▸ **YOUR GOAL**
The response must consist of the lines below from the one with "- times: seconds" through the one with "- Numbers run", exactly as they appear and with both ends kept.

-- DATASET SECTION follows --

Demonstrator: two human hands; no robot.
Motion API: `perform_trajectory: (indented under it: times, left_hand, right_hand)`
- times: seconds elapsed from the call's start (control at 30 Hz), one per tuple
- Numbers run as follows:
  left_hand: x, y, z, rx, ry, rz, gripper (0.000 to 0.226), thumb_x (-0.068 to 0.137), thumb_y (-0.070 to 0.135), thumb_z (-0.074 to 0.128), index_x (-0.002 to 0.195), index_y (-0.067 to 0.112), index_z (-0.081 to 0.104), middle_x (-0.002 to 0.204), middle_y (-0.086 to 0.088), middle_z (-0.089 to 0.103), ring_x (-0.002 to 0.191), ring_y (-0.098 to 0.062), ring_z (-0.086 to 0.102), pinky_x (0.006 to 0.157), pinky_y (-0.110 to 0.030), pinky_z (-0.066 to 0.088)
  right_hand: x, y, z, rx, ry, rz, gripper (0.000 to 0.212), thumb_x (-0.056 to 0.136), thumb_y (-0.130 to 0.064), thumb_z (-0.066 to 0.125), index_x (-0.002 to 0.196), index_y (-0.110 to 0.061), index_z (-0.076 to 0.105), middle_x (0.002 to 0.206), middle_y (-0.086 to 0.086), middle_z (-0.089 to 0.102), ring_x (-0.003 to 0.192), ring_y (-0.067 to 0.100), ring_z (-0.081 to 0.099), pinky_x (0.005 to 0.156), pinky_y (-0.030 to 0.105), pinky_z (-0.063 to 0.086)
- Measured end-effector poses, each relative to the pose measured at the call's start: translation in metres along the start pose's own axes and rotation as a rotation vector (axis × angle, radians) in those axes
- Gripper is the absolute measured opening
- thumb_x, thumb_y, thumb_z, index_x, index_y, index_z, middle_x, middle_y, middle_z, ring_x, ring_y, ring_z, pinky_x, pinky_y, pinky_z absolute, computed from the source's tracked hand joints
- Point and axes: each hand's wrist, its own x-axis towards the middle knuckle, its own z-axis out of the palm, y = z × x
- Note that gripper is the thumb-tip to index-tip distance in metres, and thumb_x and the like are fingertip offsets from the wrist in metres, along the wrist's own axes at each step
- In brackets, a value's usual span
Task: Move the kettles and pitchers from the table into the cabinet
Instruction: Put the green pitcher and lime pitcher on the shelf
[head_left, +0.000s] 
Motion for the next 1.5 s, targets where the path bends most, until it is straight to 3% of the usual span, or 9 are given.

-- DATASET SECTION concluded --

▸ **WRITTEN RESPONSE**
- times: seconds elapsed from the call's start (control at 30 Hz), one per tuple
- Numbers run as follows:

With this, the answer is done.